Mr Popper's PenguinsAnne Murphy
The life of a businessman begins to change after he inherits six penguins, and his professional side starts to unravel.
"Mr Poppers Penguins" is perfectly pitched to pint-sized audiences with plenty of play on poop gags. This warm comedy, served with piles of ice, is reminiscent of family movies from another era. The bad guys are sly without being too menacing and the good guys are playful, amusing without hilarity. The penguins, apart from being predictably black and white, are lovable pranksters. It's all well paced and enjoyable, if a little light. Popper's penguin predicament is peculiar and pleasant.
The Tree of LifeAnne Murphy
The story centres around a family with three boys in the 1950s.
The on-screen experience is profound while managing to be tiresomely pretentious at the same time. "Tree of Life" takes itself a little too seriously at times, boldly exploring beginnings, creation, and dinosaurs. It is also a gentle reflection on life and the relationships of children with their parents, navigated in a non-linear manner. A dream-like quality makes easy to imagine that you're watching something akin to the replay of life that we're told happens right before death... only this version doesn't 'flash' and takes its time. A tree with a captivating soul.
L'Amour fouAnne Murphy
Explores the relationship between fashion designer Yves Saint-Laurent and his lover, Pierre Berge.

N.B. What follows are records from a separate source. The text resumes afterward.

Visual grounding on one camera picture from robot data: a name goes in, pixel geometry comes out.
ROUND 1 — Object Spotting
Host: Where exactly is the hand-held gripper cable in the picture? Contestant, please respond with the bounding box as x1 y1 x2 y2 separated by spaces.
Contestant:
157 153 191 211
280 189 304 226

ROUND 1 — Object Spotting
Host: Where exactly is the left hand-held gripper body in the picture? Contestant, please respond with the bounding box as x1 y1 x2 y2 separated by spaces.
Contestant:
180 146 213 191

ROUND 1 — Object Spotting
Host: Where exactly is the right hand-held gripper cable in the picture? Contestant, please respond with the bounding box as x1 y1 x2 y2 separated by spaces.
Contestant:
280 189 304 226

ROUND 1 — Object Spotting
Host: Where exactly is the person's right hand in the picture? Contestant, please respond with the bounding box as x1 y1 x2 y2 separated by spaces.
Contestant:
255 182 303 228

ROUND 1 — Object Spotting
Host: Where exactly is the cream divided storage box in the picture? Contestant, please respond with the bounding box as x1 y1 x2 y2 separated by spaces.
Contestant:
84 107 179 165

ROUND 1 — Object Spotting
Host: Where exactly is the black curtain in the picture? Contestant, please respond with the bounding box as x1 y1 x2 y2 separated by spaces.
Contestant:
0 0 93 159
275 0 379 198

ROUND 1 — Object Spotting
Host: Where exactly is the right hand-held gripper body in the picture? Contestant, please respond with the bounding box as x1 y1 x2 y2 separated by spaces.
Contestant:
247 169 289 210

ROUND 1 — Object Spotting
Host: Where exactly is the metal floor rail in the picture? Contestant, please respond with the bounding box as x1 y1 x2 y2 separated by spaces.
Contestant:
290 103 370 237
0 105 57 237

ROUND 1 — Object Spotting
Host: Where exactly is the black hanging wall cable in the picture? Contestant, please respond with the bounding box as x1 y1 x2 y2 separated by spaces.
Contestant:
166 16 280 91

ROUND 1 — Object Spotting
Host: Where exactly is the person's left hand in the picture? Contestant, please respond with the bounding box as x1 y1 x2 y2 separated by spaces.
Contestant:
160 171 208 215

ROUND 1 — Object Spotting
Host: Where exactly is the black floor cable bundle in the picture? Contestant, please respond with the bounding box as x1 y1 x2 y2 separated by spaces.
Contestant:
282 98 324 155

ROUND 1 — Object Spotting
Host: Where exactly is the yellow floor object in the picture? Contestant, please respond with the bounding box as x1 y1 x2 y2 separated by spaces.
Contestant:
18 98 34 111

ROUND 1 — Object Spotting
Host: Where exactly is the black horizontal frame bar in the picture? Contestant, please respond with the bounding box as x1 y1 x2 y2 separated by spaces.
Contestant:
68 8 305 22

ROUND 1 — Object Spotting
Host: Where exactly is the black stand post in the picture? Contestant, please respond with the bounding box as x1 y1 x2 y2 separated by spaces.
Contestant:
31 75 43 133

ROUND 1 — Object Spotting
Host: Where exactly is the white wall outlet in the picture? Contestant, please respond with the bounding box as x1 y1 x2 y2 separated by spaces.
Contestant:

Filmed after the death of Yves Saint-Laurent "L'Amour fou" provides a candid look into the life, the breathtaking art collection amassed by the couple and its eventual auction to benefit an AIDs charity. The narrative provides as glimpses into a privileged lifestyle without exploring too deeply. Interesting are revelations of an ongoing struggle with depression and resulting addictions, perhaps one of those being the central objects d'art. Archival film footage stills and interviews are used to effect and reveal much about the troubled man of fashion. Melancholic.
Little White LiesAnne Murphy
Despite suffering a traumatic accident, a group of friends go ahead with their annual beach vacation.

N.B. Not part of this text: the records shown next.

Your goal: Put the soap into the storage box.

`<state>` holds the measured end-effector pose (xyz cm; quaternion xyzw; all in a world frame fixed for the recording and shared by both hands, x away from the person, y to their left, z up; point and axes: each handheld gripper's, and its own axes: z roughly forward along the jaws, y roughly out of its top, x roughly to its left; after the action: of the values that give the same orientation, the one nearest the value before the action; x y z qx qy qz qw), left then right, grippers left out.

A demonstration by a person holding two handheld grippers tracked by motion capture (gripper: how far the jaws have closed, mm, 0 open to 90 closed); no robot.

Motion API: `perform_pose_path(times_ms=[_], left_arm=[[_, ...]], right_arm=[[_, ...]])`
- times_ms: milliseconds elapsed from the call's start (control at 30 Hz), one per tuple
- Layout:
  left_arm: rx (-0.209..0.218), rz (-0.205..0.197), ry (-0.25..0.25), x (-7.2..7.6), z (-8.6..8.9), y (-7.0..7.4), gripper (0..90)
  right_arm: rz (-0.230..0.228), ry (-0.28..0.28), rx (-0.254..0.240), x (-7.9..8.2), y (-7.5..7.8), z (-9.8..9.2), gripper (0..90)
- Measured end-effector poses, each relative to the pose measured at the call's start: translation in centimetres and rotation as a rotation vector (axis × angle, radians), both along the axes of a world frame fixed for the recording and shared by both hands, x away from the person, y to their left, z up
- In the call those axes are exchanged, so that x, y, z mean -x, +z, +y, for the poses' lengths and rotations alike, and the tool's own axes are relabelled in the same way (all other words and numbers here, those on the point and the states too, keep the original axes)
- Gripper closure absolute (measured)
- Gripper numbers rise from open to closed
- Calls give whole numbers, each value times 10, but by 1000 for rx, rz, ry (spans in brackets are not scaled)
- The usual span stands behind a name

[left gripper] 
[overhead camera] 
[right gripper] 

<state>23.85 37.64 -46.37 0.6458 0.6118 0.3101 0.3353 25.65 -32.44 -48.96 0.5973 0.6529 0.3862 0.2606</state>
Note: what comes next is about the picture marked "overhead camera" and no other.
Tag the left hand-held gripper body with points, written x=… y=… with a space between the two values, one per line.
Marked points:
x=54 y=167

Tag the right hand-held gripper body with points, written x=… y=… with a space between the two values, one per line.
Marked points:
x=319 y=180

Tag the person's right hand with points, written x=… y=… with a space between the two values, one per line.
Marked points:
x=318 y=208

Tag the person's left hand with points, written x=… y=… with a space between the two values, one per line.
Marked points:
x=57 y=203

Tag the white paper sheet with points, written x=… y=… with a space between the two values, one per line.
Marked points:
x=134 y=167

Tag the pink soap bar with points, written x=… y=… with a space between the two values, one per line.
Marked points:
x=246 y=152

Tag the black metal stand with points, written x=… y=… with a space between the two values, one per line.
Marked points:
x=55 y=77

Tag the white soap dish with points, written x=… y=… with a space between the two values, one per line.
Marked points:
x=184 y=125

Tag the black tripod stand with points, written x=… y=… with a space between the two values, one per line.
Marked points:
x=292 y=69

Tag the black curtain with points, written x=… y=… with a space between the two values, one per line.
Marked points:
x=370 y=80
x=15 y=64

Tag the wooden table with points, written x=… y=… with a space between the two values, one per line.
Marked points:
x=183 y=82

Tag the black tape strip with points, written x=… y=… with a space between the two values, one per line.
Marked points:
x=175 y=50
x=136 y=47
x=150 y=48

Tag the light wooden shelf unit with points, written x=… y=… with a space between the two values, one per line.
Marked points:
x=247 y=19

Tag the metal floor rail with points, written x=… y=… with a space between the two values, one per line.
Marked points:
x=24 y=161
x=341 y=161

"Little White Lies" is an entertaining mix of comedy and drama. The film follows the cracks that appear as little pretences are revealed, straining the relationships among a group of long-time friends. It drifts along with a vacation atmosphere and a song-after-song soundtrack. You will probably wish you were a part of the tight-knit group by the seaside. Deep connections and human foibles are explored and exposed by the extraordinary French ensemble cast. Most enjoyable, and that's no lie.

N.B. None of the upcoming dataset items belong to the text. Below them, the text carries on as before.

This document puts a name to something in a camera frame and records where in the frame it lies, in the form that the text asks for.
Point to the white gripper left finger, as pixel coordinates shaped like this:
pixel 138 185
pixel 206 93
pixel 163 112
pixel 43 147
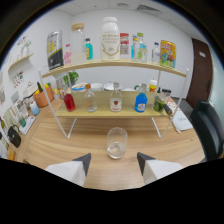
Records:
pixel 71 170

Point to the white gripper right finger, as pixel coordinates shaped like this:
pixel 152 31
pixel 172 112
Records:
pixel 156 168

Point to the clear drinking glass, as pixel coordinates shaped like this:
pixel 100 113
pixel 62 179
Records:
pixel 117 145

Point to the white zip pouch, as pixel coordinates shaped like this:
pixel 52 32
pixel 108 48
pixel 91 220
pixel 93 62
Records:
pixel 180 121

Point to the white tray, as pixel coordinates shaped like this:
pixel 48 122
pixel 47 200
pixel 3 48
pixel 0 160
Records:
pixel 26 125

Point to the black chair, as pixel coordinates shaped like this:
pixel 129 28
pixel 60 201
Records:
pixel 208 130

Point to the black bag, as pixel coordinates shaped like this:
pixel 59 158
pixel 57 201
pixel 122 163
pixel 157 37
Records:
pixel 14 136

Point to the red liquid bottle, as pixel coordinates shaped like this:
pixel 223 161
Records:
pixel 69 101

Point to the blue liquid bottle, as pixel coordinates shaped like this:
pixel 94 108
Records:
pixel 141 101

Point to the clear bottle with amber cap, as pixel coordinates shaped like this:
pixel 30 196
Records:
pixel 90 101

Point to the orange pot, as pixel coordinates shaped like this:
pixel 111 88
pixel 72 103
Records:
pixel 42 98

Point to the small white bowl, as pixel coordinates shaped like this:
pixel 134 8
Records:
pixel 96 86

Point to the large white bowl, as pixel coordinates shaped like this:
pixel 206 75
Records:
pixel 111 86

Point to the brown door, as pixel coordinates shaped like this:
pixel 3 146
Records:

The Princess of MontpensierAnne Murphy
Set against the savage Catholic/Protestant wars that ripped France apart in the 16th century, the action centres on the love of Marie de Mezières for her dashing cousin Henri de Guise.
This period drama is sumptuously set and fastidiously costumed. The renaissance, as far as we can tell, is faithfully reproduced and it's magnificent to watch. "Princess of Montpensier" comes complete with dashing sword fights and big bloody battles, but most interest is invested in the dilemmas of duty over love. As the drama is played out the heroine is unable to refuse the allure of true romance, a Queen of Hearts.
Water for ElephantsAnne Murphy
A veterinary student abandons his studies after his parents are killed and joins a travelling circus as their vet.
"Water for Elephants" is an atmospheric movie evoking an old-fashioned, Hollywood romantic style. Watching this circus-spectacular you might be both sorry and glad you didn't run away to join the circus. Beyond the glitter of show time under the big-top is a tough life, particularly during the Depression of the 1930's. The circus also holds an exotic allure, and the travelling show and its performers enchant as the story unfolds. The elephant steals the show, no junk in this trunk.